New Global Warming Report: Don't Panic, But Let's Take Action

GLOBAL warming is happening at a slower pace than once thought, but even so, nations must act quickly and decisively to protect the planet's atmosphere.

These were two conclusions from a UN-sponsored report, expected to help world leaders draw up a new blueprint for reducing dangerous gasses.

The study was the first broad review of global-warming research in five years by the Intergovernmental Panel on Climate Change, a United Nations-sponsored group of more than 2,500 scientists charged with keeping governments up to date on global-warming research and its implications.

The research is synthesized in an IPCC report released on Saturday, following a week of talks in Rome. The report is designed to guide international negotiators setting targets for lowering greenhouse gas emissions in the next century - just as the organization's first report laid the groundwork for goals set at the 1992 UN Conference on the Environment in Rio de Janeiro.

IPCC recommendations don't have to break the bank, however. Encouraging cleaner burning cars, more efficient appliances, and recycling and mass transportation policies are steps in the right direction for governments. The IPCC cites a range of studies that show economies can actually benefit from the increased efficiencies needed to curb greenhouse-gas emissions.

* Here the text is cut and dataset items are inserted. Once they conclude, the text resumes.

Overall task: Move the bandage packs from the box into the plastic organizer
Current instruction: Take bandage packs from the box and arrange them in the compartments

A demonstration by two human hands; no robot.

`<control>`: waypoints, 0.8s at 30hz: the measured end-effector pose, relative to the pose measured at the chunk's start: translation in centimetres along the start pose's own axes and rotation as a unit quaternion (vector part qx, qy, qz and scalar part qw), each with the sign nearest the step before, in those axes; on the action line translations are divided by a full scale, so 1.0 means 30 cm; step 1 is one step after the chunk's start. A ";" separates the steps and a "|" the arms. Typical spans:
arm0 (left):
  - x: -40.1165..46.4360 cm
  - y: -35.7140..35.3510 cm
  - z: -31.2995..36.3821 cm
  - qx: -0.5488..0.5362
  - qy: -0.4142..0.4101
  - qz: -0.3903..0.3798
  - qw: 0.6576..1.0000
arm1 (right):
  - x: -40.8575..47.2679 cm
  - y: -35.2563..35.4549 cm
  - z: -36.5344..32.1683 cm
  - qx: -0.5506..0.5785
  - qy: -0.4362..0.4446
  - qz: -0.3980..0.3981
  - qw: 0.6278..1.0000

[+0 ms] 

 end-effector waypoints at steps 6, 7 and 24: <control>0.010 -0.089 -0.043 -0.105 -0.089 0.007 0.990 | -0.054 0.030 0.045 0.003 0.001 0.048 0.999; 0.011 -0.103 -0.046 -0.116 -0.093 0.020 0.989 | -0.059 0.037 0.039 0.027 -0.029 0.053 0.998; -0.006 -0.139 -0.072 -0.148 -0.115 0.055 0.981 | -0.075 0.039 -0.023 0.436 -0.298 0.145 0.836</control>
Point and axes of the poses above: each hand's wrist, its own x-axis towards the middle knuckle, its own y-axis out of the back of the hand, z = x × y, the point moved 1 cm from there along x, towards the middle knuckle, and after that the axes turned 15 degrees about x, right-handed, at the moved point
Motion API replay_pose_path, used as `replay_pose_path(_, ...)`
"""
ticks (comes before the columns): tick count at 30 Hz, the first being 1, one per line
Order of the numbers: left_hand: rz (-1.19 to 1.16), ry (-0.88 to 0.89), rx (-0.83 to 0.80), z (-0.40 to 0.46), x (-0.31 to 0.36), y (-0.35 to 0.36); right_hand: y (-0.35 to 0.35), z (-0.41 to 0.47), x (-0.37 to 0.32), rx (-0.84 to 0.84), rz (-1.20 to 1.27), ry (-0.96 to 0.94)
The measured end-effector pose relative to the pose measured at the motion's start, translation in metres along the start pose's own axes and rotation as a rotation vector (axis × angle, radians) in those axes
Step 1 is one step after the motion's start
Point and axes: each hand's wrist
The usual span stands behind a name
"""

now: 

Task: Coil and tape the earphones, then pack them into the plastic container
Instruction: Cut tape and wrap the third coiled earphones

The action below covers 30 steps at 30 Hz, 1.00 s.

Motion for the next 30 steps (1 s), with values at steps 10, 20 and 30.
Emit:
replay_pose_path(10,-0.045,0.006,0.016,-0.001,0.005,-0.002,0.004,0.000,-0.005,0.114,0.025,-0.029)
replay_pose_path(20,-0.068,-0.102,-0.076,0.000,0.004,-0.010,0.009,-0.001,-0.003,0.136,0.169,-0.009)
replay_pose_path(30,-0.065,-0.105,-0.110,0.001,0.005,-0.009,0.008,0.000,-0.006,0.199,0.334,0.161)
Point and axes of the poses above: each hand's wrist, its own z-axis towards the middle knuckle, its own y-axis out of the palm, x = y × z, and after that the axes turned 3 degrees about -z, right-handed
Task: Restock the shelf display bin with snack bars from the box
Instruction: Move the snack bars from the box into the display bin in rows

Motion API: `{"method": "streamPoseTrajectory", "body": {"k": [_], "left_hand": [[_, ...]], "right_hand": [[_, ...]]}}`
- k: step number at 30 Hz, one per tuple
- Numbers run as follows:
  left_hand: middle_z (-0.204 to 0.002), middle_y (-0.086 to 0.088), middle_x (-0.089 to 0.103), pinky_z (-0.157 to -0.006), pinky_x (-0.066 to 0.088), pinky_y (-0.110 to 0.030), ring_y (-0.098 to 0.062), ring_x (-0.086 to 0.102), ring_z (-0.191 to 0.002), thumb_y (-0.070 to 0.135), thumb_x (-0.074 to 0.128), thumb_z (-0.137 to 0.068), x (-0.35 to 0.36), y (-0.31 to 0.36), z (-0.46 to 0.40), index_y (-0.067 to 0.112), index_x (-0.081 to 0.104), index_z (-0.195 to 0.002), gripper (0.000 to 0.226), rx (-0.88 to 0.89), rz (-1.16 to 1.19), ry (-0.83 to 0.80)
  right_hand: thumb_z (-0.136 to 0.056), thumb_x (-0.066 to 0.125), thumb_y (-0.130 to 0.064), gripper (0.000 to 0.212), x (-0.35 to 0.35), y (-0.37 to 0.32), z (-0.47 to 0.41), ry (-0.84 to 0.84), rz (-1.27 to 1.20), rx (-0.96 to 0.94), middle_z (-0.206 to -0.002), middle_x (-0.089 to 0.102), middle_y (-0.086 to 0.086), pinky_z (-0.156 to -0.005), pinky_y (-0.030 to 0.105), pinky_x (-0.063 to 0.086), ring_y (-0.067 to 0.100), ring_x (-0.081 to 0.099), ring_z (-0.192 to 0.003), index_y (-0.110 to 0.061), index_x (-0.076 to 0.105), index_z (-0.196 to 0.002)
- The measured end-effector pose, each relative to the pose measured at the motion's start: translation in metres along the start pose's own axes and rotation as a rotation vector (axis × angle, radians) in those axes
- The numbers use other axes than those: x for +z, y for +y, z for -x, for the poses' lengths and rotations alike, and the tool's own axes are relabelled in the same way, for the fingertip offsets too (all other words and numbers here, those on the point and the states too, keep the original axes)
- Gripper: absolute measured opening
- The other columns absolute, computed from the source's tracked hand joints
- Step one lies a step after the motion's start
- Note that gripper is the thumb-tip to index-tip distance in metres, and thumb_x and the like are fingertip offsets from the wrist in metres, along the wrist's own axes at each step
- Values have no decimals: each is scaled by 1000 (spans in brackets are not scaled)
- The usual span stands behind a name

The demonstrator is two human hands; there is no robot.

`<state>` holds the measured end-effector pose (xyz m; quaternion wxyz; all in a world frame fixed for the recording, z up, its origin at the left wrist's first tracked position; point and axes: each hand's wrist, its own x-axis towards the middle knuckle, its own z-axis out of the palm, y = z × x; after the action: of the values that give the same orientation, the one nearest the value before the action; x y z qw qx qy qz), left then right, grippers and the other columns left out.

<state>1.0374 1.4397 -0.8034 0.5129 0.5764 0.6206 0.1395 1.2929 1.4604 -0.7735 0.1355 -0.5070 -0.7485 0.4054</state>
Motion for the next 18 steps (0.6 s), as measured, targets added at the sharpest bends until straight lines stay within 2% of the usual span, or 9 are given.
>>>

According to the report, if no changes are made in emissions of greenhouse gases, the overall amount of carbon dioxide in the atmosphere in 2100 would be nearly double its pre-industrial level. But the IPCC's "best estimate" yields an average temperature increase of 2 degrees C between 1990 and 2100, one-third lower than the 1990 estimate.

The panel attributes the change largely to improved climate models that take into account the cooling effect of small particles such as sulfate aerosols, which come from burning fossil fuels. In addition, the estimate of how high the sea-level is expected to rise drops by 25 percent.

Even so, the adverse effects of these changes on human health and welfare will be significant, the report says. The IPCC acknowledges uncertainties in climate-forecasting models and an inability to tie specific effects to specific atmospheric concentrations of greenhouse gases. Yet the persistence of carbon dioxide in the atmosphere and the oceans' lethargic response to temperature changes suggest the effects will keep growing.

THE report indicates that countries must act "quite soon" if they hope to stabilize greenhouse-gas concentrations and prevent catastrophic climate changes, says Irving Mintzer, a senior scholar at the Center for Global Change at the University of Maryland at College Park and one of the authors of the IPCC synthesis report.

This was a touchy point in the talks, he says. "We wanted to include, in narrative form, how long governments could wait to deviate from business as usual" to achieve various greenhouse-gas concentration levels. If the goal is to stabilize the concentration at 550 parts per million, he explains, governments would have a few decades to cut emissions.

"If you want to get to 450 parts per million, you would have to act in this decade. That was too scary a thought for some of our colleagues," he says, referring to representatives from several oil states in the Persian Gulf.

Instead of trying to adopt reduction and mitigation policies to last 100 years, the IPCC says, strategies to combat global warming should be flexible enough to adjust to new information.

Some economists have suggested that trying to curb greenhouse-gas emissions could send industrial economies into a tailspin. "That would be true if you think dealing with global warming means solving the problem this week," Dr. Mintzer says.